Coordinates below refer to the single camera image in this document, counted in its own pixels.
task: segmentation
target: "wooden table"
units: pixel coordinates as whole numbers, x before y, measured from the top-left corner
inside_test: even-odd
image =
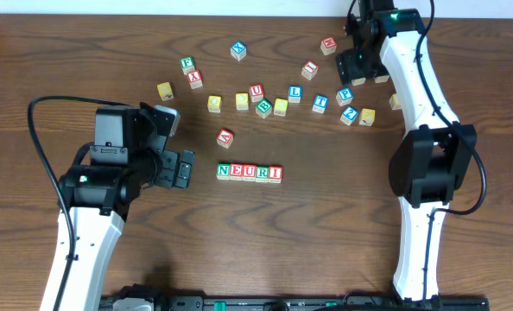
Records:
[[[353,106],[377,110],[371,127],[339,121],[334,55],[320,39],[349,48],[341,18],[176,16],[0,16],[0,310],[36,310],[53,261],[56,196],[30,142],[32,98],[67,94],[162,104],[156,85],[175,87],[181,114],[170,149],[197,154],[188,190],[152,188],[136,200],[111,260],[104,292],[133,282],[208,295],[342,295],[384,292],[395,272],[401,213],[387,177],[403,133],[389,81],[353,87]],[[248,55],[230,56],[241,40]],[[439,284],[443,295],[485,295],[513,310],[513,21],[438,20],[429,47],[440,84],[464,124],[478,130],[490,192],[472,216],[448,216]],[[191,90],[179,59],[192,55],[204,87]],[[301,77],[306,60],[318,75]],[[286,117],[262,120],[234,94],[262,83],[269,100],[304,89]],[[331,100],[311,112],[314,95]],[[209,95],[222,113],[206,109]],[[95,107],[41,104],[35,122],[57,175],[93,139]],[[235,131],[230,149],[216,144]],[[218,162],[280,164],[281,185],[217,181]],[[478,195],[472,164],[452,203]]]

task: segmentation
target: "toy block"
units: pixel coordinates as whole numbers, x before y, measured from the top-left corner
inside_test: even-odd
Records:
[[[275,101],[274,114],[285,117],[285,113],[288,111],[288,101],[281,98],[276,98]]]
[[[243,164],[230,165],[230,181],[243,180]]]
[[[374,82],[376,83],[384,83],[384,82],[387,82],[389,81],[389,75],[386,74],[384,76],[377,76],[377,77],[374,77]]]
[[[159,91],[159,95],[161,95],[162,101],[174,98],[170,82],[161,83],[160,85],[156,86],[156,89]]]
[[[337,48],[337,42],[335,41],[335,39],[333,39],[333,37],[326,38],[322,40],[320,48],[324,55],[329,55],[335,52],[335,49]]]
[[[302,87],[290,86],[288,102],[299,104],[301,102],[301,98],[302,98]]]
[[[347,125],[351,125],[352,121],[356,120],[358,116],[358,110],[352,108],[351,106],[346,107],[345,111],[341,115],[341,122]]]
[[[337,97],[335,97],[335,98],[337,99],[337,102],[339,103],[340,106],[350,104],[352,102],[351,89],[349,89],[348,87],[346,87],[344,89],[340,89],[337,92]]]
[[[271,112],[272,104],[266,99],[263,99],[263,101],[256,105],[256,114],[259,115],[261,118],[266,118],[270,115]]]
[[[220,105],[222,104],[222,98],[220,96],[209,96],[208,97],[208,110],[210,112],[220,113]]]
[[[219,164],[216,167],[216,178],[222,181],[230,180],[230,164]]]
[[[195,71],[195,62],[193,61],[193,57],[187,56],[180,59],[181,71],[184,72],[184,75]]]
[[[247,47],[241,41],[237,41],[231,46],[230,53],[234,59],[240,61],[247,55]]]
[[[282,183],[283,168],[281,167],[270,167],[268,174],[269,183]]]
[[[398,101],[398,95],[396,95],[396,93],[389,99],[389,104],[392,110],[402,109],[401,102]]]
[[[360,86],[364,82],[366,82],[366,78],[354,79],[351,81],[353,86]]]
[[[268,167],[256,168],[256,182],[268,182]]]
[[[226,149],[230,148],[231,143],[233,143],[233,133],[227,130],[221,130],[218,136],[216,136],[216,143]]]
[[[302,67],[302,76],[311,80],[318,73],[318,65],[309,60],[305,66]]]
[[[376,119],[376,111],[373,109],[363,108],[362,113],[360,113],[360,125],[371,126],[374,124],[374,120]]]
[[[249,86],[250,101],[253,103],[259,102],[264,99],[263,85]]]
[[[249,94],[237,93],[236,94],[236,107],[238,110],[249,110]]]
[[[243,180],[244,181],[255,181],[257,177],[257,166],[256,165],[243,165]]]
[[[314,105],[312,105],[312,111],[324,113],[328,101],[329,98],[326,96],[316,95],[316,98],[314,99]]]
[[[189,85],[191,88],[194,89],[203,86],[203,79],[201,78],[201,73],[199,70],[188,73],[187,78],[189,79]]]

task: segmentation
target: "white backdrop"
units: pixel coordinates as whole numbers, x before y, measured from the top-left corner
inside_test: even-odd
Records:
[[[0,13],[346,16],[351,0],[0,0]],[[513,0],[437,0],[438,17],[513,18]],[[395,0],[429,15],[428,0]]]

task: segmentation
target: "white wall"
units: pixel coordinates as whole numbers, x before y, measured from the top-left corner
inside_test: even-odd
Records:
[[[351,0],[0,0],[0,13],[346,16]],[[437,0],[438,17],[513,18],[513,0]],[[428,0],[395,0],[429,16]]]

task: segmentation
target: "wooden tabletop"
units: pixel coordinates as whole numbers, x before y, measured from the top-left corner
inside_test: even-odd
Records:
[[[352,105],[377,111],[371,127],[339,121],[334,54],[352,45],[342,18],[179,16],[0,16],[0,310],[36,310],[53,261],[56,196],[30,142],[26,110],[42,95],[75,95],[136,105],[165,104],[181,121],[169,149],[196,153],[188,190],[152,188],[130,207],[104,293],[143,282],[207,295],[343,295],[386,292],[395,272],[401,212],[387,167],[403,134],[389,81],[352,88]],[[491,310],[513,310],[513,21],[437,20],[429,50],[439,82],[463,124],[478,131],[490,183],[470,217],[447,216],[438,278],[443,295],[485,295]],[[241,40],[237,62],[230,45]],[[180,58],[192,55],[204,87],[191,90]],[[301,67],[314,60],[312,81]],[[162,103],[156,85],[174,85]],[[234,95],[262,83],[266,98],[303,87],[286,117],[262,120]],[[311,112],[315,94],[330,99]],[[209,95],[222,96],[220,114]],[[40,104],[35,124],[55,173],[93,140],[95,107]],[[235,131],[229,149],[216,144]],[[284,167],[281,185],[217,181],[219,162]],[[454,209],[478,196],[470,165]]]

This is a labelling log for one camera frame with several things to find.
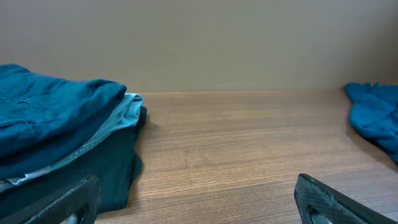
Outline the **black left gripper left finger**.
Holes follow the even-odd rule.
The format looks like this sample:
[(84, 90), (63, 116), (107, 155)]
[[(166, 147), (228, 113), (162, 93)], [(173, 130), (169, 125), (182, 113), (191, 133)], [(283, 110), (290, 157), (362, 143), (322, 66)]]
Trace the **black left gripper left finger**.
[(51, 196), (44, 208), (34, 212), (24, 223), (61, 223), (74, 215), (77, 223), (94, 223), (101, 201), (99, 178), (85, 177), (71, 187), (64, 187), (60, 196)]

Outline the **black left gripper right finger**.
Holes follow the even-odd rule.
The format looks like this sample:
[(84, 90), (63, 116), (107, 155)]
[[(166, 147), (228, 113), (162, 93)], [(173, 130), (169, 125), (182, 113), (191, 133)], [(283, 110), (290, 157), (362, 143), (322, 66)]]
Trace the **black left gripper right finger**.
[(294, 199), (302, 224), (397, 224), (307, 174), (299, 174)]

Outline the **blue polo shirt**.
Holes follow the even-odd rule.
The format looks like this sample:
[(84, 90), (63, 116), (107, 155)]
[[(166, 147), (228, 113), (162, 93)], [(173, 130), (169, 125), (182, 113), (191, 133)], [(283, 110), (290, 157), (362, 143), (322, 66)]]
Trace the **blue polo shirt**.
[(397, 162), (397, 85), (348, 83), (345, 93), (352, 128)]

■ **Task objective**
Please reproduce every record exactly, leaving the pictures out.

■ **Response**
Coordinates below refer to the single camera image in this document, counted in its own pixels.
task: segmentation
target: "wooden table"
units: pixel coordinates as whole numbers, x before y, measured from the top-left corner
inside_test: even-odd
image =
Records:
[[[353,106],[377,110],[371,127],[339,121],[334,55],[320,39],[349,48],[341,18],[176,16],[0,16],[0,310],[36,310],[53,261],[56,196],[30,142],[32,98],[67,94],[162,104],[156,85],[175,87],[181,114],[170,149],[197,154],[188,190],[152,188],[136,200],[111,260],[104,292],[133,282],[208,295],[342,295],[384,292],[395,272],[401,213],[387,177],[403,133],[389,81],[353,87]],[[248,55],[230,56],[241,40]],[[439,284],[443,295],[485,295],[513,310],[513,21],[438,20],[429,47],[440,84],[464,124],[478,130],[490,192],[472,216],[448,216]],[[191,90],[179,59],[192,55],[204,87]],[[301,77],[306,60],[318,75]],[[286,117],[262,120],[234,94],[262,83],[269,100],[304,89]],[[331,100],[311,112],[314,95]],[[209,95],[222,113],[206,109]],[[95,107],[41,104],[35,122],[57,175],[93,139]],[[235,131],[230,149],[216,144]],[[218,162],[280,164],[281,185],[217,181]],[[478,195],[472,164],[452,203]]]

task: segmentation
target: "toy block"
units: pixel coordinates as whole numbers, x before y, measured from the top-left corner
inside_test: even-odd
Records:
[[[275,101],[274,114],[285,117],[285,113],[288,111],[288,101],[281,98],[276,98]]]
[[[243,164],[230,165],[230,181],[243,180]]]
[[[374,82],[376,83],[384,83],[384,82],[387,82],[389,81],[389,75],[386,74],[384,76],[377,76],[377,77],[374,77]]]
[[[159,91],[159,95],[161,95],[162,101],[174,98],[170,82],[161,83],[160,85],[156,86],[156,89]]]
[[[337,48],[337,42],[335,41],[335,39],[333,39],[333,37],[326,38],[322,40],[320,48],[324,55],[329,55],[335,52],[335,49]]]
[[[302,87],[290,86],[288,102],[299,104],[301,102],[301,98],[302,98]]]
[[[347,125],[351,125],[352,121],[356,120],[358,116],[358,110],[352,108],[351,106],[346,107],[345,111],[341,115],[341,122]]]
[[[337,97],[335,97],[335,98],[337,99],[337,102],[339,103],[340,106],[350,104],[352,102],[351,89],[349,89],[348,87],[346,87],[344,89],[340,89],[337,92]]]
[[[271,112],[272,104],[266,99],[263,99],[263,101],[256,105],[256,114],[259,115],[261,118],[266,118],[270,115]]]
[[[220,105],[222,104],[222,98],[220,96],[209,96],[208,97],[208,110],[210,112],[220,113]]]
[[[219,164],[216,167],[216,178],[222,181],[230,180],[230,164]]]
[[[195,71],[195,62],[193,61],[193,57],[187,56],[180,59],[181,71],[184,72],[184,75]]]
[[[247,47],[241,41],[237,41],[231,46],[230,53],[234,59],[240,61],[247,55]]]
[[[282,183],[283,168],[281,167],[270,167],[268,174],[269,183]]]
[[[398,101],[398,95],[396,95],[396,93],[389,99],[389,104],[392,110],[402,109],[401,102]]]
[[[360,86],[364,82],[366,82],[366,78],[354,79],[351,81],[353,86]]]
[[[268,167],[256,168],[256,182],[268,182]]]
[[[226,149],[230,148],[231,143],[233,143],[233,133],[227,130],[221,130],[218,136],[216,136],[216,143]]]
[[[302,67],[302,76],[311,80],[318,73],[318,65],[309,60],[305,66]]]
[[[376,119],[376,111],[373,109],[363,108],[362,113],[360,113],[360,125],[371,126],[374,124],[374,120]]]
[[[249,86],[250,101],[253,103],[259,102],[264,99],[263,85]]]
[[[249,94],[237,93],[236,94],[236,107],[238,110],[249,110]]]
[[[243,180],[244,181],[255,181],[257,177],[257,166],[256,165],[243,165]]]
[[[314,105],[312,105],[312,111],[324,113],[328,101],[329,98],[326,96],[316,95],[316,98],[314,99]]]
[[[189,85],[191,88],[194,89],[203,86],[203,79],[201,78],[201,73],[199,70],[188,73],[187,78],[189,79]]]

task: segmentation
target: "white backdrop"
units: pixel coordinates as whole numbers, x before y, measured from the top-left corner
inside_test: even-odd
Records:
[[[0,13],[346,16],[351,0],[0,0]],[[513,0],[437,0],[438,17],[513,18]],[[395,0],[429,15],[428,0]]]

task: segmentation
target: "white wall"
units: pixel coordinates as whole numbers, x before y, measured from the top-left corner
inside_test: even-odd
Records:
[[[351,0],[0,0],[0,13],[346,16]],[[437,0],[438,17],[513,18],[513,0]],[[428,0],[395,0],[429,16]]]

task: segmentation
target: "wooden tabletop"
units: pixel coordinates as whole numbers, x before y, measured from the top-left corner
inside_test: even-odd
Records:
[[[352,105],[377,111],[371,127],[339,121],[334,54],[352,45],[342,18],[179,16],[0,16],[0,310],[36,310],[53,261],[56,196],[30,142],[26,110],[42,95],[75,95],[136,105],[165,104],[181,121],[169,149],[196,153],[188,190],[152,188],[130,207],[104,293],[143,282],[207,295],[343,295],[386,292],[395,272],[401,212],[387,167],[403,134],[389,81],[352,88]],[[491,310],[513,310],[513,21],[437,20],[429,50],[439,82],[463,124],[478,131],[490,183],[470,217],[447,216],[438,278],[443,295],[485,295]],[[241,40],[237,62],[230,45]],[[180,58],[192,55],[204,87],[191,90]],[[301,67],[314,60],[312,81]],[[162,103],[156,85],[174,85]],[[234,95],[262,83],[266,98],[303,87],[286,117],[262,120]],[[311,112],[315,94],[330,99]],[[209,95],[222,96],[220,114]],[[40,104],[35,124],[55,173],[93,140],[95,107]],[[235,131],[229,149],[216,144]],[[284,167],[281,185],[217,181],[219,162]],[[454,209],[478,196],[470,165]]]

This is a labelling log for one camera frame with several things to find.
Outline the **black left gripper left finger**.
Holes follow the even-odd rule.
The format looks like this sample:
[(84, 90), (63, 116), (107, 155)]
[[(166, 147), (228, 113), (162, 93)], [(173, 130), (169, 125), (182, 113), (191, 133)], [(283, 110), (290, 157), (362, 143), (322, 66)]]
Trace the **black left gripper left finger**.
[(51, 196), (44, 208), (34, 212), (24, 223), (61, 223), (74, 215), (77, 223), (94, 223), (101, 201), (99, 178), (85, 177), (71, 187), (64, 187), (60, 196)]

Outline the **black left gripper right finger**.
Holes follow the even-odd rule.
The format looks like this sample:
[(84, 90), (63, 116), (107, 155)]
[[(166, 147), (228, 113), (162, 93)], [(173, 130), (169, 125), (182, 113), (191, 133)], [(283, 110), (290, 157), (362, 143), (322, 66)]]
Trace the **black left gripper right finger**.
[(294, 199), (302, 224), (397, 224), (307, 174), (299, 174)]

Outline the **blue polo shirt**.
Holes follow the even-odd rule.
The format looks like this sample:
[(84, 90), (63, 116), (107, 155)]
[[(166, 147), (228, 113), (162, 93)], [(173, 130), (169, 125), (182, 113), (191, 133)], [(283, 110), (290, 157), (362, 143), (322, 66)]]
Trace the **blue polo shirt**.
[(397, 162), (397, 85), (348, 83), (345, 93), (352, 128)]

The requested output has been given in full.